**Task description**
Reproduce verbatim the line in which "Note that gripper" occurs, together with each line that follows it to the end of the listing, and nothing more.

**Exercise data**
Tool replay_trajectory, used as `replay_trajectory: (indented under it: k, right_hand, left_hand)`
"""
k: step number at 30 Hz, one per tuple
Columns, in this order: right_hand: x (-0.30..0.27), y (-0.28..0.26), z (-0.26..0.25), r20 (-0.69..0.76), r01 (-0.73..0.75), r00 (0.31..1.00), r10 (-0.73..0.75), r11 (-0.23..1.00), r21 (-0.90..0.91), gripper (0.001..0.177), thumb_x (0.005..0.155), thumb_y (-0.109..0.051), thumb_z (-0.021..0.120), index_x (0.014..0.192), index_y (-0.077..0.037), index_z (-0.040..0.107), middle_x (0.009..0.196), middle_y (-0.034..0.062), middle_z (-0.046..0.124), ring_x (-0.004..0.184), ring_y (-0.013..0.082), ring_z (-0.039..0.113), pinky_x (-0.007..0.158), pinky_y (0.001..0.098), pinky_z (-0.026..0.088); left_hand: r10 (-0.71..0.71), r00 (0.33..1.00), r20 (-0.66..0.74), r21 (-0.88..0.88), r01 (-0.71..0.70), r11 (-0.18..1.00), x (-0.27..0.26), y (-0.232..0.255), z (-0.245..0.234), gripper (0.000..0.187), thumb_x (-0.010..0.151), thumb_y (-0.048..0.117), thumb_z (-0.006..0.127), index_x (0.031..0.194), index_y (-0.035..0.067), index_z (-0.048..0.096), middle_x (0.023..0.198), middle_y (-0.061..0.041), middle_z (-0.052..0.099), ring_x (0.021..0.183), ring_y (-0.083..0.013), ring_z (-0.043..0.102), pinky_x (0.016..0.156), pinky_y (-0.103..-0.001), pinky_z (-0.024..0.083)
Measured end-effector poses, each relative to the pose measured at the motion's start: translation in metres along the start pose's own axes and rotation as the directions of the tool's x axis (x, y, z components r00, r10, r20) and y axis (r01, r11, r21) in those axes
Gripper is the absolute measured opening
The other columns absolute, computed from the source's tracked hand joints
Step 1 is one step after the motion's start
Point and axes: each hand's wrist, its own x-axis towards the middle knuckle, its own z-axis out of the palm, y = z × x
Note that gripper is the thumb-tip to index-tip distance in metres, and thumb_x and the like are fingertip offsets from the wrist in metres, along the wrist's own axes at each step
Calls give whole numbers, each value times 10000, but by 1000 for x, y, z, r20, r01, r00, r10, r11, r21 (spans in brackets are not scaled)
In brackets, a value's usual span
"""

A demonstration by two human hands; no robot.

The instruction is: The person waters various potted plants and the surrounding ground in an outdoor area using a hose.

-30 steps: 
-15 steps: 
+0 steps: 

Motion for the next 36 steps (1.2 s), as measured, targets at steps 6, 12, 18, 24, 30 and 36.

**Result**
Note that gripper is the thumb-tip to index-tip distance in metres, and thumb_x and the like are fingertip offsets from the wrist in metres, along the wrist's own axes at each step
Calls give whole numbers, each value times 10000, but by 1000 for x, y, z, r20, r01, r00, r10, r11, r21 (spans in brackets are not scaled)
In brackets, a value's usual span
"""

A demonstration by two human hands; no robot.

The instruction is: The person waters various potted plants and the surrounding ground in an outdoor area using a hose.

-30 steps: 
-15 steps: 
+0 steps: 

Motion for the next 36 steps (1.2 s), as measured, targets at steps 6, 12, 18, 24, 30 and 36.

That's the answer, with nothing more to add.